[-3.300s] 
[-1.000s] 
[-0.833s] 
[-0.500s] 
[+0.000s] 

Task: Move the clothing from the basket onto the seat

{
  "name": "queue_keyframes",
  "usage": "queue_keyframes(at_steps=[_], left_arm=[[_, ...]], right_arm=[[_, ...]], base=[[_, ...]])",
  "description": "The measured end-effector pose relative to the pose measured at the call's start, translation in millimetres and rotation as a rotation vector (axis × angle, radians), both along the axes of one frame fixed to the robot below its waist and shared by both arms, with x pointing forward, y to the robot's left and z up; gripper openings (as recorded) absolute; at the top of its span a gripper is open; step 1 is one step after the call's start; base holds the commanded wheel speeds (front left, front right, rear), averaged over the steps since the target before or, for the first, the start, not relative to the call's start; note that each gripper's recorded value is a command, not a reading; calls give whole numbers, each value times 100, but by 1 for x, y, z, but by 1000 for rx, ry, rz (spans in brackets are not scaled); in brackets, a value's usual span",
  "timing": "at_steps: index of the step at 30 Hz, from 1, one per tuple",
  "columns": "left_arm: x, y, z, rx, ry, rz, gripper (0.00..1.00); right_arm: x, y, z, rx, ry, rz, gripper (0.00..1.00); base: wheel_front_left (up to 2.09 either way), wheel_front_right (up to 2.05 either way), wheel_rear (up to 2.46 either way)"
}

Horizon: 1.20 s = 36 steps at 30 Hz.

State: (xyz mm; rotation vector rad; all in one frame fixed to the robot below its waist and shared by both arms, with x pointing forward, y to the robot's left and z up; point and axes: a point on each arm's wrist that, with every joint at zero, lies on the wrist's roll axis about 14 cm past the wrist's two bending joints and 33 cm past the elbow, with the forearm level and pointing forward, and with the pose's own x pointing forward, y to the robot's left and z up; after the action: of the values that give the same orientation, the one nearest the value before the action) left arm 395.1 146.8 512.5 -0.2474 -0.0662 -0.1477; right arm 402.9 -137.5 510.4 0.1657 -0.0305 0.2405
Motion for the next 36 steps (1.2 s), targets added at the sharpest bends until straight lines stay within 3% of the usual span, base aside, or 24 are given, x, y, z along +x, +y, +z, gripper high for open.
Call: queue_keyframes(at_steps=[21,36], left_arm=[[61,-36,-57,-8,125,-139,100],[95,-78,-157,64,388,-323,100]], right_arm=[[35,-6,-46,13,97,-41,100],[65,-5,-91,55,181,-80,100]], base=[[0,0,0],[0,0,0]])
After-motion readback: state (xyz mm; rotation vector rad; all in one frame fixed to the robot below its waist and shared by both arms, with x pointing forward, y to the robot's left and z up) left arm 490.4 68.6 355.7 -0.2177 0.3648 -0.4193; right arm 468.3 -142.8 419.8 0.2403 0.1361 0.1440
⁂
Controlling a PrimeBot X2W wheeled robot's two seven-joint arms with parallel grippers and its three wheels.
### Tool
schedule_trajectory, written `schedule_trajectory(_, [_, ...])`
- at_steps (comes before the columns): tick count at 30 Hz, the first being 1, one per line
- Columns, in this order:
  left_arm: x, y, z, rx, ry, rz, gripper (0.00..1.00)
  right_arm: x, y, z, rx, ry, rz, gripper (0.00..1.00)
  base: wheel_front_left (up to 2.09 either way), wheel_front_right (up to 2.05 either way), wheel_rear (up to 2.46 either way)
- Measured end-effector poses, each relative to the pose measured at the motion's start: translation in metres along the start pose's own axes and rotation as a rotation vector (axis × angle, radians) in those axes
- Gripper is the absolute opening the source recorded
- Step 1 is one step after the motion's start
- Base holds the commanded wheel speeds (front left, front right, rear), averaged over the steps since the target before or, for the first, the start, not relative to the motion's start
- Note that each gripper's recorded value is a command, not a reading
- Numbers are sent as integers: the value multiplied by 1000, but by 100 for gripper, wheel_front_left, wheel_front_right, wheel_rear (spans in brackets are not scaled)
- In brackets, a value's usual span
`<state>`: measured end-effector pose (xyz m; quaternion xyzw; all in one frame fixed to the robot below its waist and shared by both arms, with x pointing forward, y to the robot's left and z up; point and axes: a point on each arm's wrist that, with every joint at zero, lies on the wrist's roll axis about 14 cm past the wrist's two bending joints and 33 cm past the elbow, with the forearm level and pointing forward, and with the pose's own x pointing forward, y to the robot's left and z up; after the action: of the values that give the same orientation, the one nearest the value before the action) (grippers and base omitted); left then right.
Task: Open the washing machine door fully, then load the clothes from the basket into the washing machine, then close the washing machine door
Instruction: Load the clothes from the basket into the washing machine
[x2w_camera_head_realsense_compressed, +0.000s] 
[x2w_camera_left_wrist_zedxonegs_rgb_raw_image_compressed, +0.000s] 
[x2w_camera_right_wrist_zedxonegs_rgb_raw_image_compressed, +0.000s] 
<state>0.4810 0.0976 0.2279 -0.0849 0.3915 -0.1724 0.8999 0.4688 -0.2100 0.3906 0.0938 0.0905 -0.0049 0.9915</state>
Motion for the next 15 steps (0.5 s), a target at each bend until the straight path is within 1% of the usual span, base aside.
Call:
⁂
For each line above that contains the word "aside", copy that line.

Motion for the next 36 steps (1.2 s), targets added at the sharpest bends until straight lines stay within 3% of the usual span, base aside, or 24 are given, x, y, z along +x, +y, +z, gripper high for open.
Motion for the next 15 steps (0.5 s), a target at each bend until the straight path is within 1% of the usual span, base aside.

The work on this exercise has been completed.